Specialist weight management services, available through NHS referral for those meeting eligibility criteria, can provide multidisciplinary support including medical, dietary, psychological, and exercise components. For individuals with severe obesity (BMI ≥40 kg/m² or ≥35 kg/m² with comorbidities) who have not achieved adequate weight loss through other means, bariatric surgery may be considered according to NICE guidance CG189. Women with fibroids considering bariatric surgery should discuss their gynaecological history as part of pre-operative assessment, though fibroids rarely preclude surgical weight loss interventions.
Frequently Asked Questions
Can I take Saxenda if I have uterine fibroids?

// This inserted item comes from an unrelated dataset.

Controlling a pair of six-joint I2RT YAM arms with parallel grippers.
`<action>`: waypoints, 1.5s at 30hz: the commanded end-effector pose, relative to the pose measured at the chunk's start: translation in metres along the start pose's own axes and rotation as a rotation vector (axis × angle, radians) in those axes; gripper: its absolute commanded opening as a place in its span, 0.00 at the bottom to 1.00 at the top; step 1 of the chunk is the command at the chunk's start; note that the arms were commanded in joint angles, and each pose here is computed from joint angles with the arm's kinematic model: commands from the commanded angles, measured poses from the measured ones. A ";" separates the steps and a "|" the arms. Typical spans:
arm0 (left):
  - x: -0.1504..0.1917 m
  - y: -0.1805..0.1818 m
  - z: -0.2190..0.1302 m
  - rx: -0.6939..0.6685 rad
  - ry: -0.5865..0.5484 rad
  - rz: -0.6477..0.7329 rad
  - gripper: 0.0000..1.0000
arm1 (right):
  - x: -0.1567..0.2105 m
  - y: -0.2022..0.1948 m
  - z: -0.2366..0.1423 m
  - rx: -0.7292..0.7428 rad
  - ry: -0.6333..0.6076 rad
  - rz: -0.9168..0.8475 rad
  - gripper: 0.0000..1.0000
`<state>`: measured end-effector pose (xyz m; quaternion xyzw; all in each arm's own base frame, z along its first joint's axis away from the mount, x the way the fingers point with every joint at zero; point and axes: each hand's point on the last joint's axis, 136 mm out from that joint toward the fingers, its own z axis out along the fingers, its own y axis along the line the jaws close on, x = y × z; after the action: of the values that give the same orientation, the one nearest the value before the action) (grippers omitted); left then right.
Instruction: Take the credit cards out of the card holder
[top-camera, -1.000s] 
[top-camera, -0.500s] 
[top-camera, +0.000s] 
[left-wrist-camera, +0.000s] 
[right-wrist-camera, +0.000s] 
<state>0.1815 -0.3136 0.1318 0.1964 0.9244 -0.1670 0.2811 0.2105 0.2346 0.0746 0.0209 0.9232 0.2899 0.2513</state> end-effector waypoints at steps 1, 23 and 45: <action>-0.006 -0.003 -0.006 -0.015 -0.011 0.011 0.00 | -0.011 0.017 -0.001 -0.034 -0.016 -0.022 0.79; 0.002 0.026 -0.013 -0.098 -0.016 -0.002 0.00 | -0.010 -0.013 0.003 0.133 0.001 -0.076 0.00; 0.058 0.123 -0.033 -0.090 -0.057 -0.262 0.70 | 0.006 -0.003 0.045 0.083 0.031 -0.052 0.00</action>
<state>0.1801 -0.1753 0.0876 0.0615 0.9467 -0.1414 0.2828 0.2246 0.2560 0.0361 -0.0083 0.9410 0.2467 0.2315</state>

Yes, uterine fibroids do not contraindicate Saxenda use. There is no evidence that Saxenda causes, worsens, or directly affects fibroids, and the medication's UK licence does not list fibroids as a safety concern.
Will Saxenda help shrink my uterine fibroids?
No, Saxenda is not a treatment for fibroids and is unlikely to directly affect fibroid size or symptoms. Whilst weight loss may improve overall health, it does not resolve fibroid-related symptoms such as heavy bleeding or pelvic pain.
Should I monitor my fibroids differently whilst taking Saxenda?
No specific monitoring for fibroids is required during Saxenda treatment. However, you should consult your GP promptly if you experience new or worsening pelvic symptoms, changes in bleeding patterns, or increased pelvic pain whilst taking the medication.